Exercise -
Print the data that follows without changing a single word.

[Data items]
--- START ---

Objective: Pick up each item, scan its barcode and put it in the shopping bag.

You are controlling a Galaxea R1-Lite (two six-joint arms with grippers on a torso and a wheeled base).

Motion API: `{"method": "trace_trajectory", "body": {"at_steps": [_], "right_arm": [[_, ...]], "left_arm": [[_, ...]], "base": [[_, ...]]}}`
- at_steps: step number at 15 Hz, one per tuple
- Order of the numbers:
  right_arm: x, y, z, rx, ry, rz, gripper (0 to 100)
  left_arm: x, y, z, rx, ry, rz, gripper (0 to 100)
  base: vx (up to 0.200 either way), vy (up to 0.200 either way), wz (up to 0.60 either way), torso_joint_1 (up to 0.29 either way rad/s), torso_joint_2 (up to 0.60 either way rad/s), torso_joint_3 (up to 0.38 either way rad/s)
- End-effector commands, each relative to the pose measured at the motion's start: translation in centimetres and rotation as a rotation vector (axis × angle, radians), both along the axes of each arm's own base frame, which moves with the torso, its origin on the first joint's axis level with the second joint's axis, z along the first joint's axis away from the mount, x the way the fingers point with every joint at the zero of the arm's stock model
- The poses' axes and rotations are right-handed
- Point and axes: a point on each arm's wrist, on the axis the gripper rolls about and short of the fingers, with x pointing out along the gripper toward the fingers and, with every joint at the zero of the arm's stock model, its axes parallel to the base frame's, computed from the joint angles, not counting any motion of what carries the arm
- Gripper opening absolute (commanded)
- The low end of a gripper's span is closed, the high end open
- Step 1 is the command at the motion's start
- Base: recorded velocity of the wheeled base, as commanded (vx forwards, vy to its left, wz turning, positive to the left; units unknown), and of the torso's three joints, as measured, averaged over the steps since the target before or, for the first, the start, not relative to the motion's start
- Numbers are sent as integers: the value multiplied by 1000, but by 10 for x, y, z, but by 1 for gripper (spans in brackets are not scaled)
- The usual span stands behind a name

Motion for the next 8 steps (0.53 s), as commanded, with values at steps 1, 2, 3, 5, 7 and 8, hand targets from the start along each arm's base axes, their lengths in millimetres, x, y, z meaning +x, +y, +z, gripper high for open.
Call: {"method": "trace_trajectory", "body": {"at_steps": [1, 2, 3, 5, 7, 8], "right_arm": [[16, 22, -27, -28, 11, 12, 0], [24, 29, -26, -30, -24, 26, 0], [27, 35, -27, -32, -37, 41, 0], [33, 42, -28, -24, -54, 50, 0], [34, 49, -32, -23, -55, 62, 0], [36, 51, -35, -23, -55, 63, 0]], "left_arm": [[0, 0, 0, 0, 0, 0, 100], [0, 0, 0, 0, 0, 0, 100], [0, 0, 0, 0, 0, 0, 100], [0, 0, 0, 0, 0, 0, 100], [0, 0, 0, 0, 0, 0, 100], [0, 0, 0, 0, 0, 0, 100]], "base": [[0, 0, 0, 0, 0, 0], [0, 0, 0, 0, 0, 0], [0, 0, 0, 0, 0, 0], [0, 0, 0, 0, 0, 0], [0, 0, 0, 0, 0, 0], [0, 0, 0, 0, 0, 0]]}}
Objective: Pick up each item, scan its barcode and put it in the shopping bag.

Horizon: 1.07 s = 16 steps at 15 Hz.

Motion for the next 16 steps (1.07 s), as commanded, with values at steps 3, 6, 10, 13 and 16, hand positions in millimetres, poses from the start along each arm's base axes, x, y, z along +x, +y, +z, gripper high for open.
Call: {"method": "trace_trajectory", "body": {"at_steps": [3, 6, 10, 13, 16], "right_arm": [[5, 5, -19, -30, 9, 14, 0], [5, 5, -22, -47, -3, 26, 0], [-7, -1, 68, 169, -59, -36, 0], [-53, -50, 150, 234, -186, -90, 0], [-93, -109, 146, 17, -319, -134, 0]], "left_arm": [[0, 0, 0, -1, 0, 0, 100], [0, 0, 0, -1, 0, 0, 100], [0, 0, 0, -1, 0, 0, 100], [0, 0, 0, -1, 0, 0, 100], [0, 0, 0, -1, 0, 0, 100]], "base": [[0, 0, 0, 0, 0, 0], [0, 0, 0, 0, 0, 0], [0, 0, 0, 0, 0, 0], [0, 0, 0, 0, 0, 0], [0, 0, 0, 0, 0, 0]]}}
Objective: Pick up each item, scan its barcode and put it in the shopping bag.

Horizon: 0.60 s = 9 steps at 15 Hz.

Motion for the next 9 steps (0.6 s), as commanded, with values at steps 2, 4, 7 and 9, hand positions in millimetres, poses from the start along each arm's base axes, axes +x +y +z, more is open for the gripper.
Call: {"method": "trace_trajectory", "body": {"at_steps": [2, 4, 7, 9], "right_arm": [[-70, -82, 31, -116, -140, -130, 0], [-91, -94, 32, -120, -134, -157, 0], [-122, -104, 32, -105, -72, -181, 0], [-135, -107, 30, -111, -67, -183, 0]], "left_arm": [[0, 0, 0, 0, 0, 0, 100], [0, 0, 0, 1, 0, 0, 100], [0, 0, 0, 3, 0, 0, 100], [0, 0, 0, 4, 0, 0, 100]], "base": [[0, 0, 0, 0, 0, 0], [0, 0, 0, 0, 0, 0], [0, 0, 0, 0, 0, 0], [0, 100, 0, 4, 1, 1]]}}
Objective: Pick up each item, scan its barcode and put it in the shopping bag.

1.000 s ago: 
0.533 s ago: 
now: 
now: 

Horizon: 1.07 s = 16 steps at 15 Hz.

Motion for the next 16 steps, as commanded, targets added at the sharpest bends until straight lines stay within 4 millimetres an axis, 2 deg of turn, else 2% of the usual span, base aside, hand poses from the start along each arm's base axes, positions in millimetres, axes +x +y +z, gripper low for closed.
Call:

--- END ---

Task solution -
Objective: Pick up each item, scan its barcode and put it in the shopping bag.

You are controlling a Galaxea R1-Lite (two six-joint arms with grippers on a torso and a wheeled base).

Motion API: `{"method": "trace_trajectory", "body": {"at_steps": [_], "right_arm": [[_, ...]], "left_arm": [[_, ...]], "base": [[_, ...]]}}`
- at_steps: step number at 15 Hz, one per tuple
- Order of the numbers:
  right_arm: x, y, z, rx, ry, rz, gripper (0 to 100)
  left_arm: x, y, z, rx, ry, rz, gripper (0 to 100)
  base: vx (up to 0.200 either way), vy (up to 0.200 either way), wz (up to 0.60 either way), torso_joint_1 (up to 0.29 either way rad/s), torso_joint_2 (up to 0.60 either way rad/s), torso_joint_3 (up to 0.38 either way rad/s)
- End-effector commands, each relative to the pose measured at the motion's start: translation in centimetres and rotation as a rotation vector (axis × angle, radians), both along the axes of each arm's own base frame, which moves with the torso, its origin on the first joint's axis level with the second joint's axis, z along the first joint's axis away from the mount, x the way the fingers point with every joint at the zero of the arm's stock model
- The poses' axes and rotations are right-handed
- Point and axes: a point on each arm's wrist, on the axis the gripper rolls about and short of the fingers, with x pointing out along the gripper toward the fingers and, with every joint at the zero of the arm's stock model, its axes parallel to the base frame's, computed from the joint angles, not counting any motion of what carries the arm
- Gripper opening absolute (commanded)
- The low end of a gripper's span is closed, the high end open
- Step 1 is the command at the motion's start
- Base: recorded velocity of the wheeled base, as commanded (vx forwards, vy to its left, wz turning, positive to the left; units unknown), and of the torso's three joints, as measured, averaged over the steps since the target before or, for the first, the start, not relative to the motion's start
- Numbers are sent as integers: the value multiplied by 1000, but by 10 for x, y, z, but by 1 for gripper (spans in brackets are not scaled)
- The usual span stands behind a name

Motion for the next 8 steps (0.53 s), as commanded, with values at steps 1, 2, 3, 5, 7 and 8, hand targets from the start along each arm's base axes, their lengths in millimetres, x, y, z meaning +x, +y, +z, gripper high for open.
Call: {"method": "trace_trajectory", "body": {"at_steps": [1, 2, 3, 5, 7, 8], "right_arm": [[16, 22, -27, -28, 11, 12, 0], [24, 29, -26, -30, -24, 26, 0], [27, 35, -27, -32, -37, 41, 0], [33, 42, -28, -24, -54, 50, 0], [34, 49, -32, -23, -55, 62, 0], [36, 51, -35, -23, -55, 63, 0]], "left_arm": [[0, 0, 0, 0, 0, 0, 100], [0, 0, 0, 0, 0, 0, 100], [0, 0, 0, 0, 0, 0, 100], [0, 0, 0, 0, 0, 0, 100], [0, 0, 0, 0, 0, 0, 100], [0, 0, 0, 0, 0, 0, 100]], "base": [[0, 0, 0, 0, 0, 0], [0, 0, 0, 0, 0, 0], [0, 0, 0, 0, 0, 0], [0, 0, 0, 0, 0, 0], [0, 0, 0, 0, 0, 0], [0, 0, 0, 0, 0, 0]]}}
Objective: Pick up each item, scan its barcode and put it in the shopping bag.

Horizon: 1.07 s = 16 steps at 15 Hz.

Motion for the next 16 steps (1.07 s), as commanded, with values at steps 3, 6, 10, 13 and 16, hand positions in millimetres, poses from the start along each arm's base axes, x, y, z along +x, +y, +z, gripper high for open.
Call: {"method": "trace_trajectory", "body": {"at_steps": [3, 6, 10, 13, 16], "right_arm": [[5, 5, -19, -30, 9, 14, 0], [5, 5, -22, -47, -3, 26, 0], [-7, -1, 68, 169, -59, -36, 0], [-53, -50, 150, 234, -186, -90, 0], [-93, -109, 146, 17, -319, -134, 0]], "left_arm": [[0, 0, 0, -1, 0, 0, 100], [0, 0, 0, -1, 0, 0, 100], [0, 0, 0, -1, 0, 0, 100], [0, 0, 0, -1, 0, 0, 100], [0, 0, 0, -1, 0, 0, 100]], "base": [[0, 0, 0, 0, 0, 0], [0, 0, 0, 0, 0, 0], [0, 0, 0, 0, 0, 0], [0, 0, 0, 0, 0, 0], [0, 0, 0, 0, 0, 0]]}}
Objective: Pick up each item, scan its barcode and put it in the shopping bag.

Horizon: 0.60 s = 9 steps at 15 Hz.

Motion for the next 9 steps (0.6 s), as commanded, with values at steps 2, 4, 7 and 9, hand positions in millimetres, poses from the start along each arm's base axes, axes +x +y +z, more is open for the gripper.
Call: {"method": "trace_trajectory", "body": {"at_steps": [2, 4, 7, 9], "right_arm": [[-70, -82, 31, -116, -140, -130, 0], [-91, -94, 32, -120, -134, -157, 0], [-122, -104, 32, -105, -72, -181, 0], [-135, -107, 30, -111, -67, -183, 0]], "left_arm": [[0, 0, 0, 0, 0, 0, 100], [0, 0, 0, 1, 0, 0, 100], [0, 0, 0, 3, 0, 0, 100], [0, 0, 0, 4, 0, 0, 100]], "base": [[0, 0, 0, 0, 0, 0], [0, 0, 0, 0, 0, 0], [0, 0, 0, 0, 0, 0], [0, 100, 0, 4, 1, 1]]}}
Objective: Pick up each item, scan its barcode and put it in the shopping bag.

1.000 s ago: 
0.533 s ago: 
now: 
now: 

Horizon: 1.07 s = 16 steps at 15 Hz.

Motion for the next 16 steps, as commanded, targets added at the sharpest bends until straight lines stay within 4 millimetres an axis, 2 deg of turn, else 2% of the usual span, base aside, hand poses from the start along each arm's base axes, positions in millimetres, axes +x +y +z, gripper low for closed.
Call:

Nothing further is required of the output.